His paternal grandparents were Sir William Wray, 1st Baronet, of Glentworth, and, his first wife, Lucy Montagu (eldest daughter of Sir Edward Montagu of Boughton). His maternal grandfather was Sir Hugh Bethell of Ellerton, Yorkshire.

He matriculated from Magdalene College, Cambridge at Easter 1635 and was awarded MA in 1636.

==Career==
In 1654, Wray was elected Member of Parliament for Lincolnshire for the First Protectorate Parliament.
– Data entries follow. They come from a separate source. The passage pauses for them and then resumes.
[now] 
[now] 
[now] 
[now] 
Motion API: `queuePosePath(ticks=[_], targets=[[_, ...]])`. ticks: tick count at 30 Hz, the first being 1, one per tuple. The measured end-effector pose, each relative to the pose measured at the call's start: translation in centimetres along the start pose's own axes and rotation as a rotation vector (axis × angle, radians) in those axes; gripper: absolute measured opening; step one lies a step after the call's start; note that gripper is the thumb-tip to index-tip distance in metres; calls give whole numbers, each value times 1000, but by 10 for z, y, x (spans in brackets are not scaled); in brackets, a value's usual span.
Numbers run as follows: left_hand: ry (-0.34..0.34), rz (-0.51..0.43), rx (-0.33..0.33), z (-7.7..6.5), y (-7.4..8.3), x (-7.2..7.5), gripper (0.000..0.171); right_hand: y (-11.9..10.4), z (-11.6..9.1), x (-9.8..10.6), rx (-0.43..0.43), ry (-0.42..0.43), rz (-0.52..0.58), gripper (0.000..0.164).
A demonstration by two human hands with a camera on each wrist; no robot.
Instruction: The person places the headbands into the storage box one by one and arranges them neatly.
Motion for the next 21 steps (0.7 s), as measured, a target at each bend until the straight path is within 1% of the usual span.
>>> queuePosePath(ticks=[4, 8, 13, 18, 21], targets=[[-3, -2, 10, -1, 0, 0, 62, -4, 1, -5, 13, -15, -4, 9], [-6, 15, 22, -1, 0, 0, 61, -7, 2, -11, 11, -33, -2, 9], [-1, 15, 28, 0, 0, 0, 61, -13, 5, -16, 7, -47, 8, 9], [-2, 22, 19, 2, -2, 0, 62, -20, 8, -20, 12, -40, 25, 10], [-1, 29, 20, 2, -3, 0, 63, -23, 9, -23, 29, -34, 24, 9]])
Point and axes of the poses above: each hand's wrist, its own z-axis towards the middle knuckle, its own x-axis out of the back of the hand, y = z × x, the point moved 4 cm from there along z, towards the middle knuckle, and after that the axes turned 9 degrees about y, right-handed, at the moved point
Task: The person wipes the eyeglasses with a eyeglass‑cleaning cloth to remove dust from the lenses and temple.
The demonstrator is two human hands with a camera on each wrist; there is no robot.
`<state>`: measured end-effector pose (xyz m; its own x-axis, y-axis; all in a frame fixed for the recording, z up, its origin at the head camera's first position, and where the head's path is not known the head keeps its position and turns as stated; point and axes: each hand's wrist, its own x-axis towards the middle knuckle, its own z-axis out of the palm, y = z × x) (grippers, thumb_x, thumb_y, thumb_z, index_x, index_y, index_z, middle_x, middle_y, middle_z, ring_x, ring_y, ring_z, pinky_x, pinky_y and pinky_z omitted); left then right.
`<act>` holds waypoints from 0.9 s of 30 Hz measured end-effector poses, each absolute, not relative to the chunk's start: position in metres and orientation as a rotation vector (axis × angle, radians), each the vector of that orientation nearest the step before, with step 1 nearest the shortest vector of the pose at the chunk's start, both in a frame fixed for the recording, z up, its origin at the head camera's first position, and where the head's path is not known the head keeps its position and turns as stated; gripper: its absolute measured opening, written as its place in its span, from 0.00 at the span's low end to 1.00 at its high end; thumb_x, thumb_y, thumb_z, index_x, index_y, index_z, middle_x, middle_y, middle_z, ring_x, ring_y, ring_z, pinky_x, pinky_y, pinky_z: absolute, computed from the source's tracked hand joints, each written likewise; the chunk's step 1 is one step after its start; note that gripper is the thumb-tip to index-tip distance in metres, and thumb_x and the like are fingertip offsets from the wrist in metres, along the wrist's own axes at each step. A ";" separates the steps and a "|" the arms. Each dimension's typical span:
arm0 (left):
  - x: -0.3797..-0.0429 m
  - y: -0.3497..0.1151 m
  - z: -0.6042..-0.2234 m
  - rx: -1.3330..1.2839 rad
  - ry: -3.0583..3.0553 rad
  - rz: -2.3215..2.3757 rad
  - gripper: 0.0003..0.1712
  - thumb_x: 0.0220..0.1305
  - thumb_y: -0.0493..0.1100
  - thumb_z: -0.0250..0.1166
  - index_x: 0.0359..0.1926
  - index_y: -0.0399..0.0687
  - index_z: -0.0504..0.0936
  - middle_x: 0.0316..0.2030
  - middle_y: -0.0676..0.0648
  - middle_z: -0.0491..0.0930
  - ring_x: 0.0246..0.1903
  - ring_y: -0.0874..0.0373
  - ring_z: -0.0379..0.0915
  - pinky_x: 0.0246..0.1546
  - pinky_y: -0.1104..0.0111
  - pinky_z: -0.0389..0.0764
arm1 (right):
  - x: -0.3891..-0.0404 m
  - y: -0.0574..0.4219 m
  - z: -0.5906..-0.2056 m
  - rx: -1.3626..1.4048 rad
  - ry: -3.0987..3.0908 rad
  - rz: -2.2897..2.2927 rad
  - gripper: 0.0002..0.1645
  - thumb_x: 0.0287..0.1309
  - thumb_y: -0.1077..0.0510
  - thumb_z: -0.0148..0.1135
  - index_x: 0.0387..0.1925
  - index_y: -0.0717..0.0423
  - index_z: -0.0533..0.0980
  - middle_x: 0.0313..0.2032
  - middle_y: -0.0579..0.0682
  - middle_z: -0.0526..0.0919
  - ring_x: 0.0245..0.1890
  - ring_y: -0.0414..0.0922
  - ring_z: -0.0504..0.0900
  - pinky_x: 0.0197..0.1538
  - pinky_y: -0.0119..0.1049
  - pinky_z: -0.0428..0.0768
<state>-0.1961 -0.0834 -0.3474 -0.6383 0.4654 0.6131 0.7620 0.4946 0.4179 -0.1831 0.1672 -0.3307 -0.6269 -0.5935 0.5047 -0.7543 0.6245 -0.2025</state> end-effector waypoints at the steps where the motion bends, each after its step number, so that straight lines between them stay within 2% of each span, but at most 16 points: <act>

He succeeded his father as baronet in December 1655.

==Personal life==
Wray married firstly Elizabeth ( Willoughby) d'Ewes (c. 1625–1655), widow of Sir Simonds d'Ewes of Stowlangtoft Hall and daughter of Sir Henry Willoughby, 1st Baronet and Elizabeth Knollys (a daughter of Sir Henry Knollys). From her first marriage, she was the mother of Sir Willoughby d'Ewes, 2nd Baronet. She died in 1655; they had no issue.

He married secondly, in 1661, Sarah Evelyn, daughter of Sir John Evelyn of West Dean, Wiltshire, by whom he left a daughter and heiress:

- Elizabeth Wray (1663–1714), who married the Hon. Nicholas Saunderson, eldest son of George Saunderson, 5th Viscount Castleton. On her death without surviving issue the Glentworth estates passed by entail to her next heir male, Sir Cecil Wray, 11th Baronet.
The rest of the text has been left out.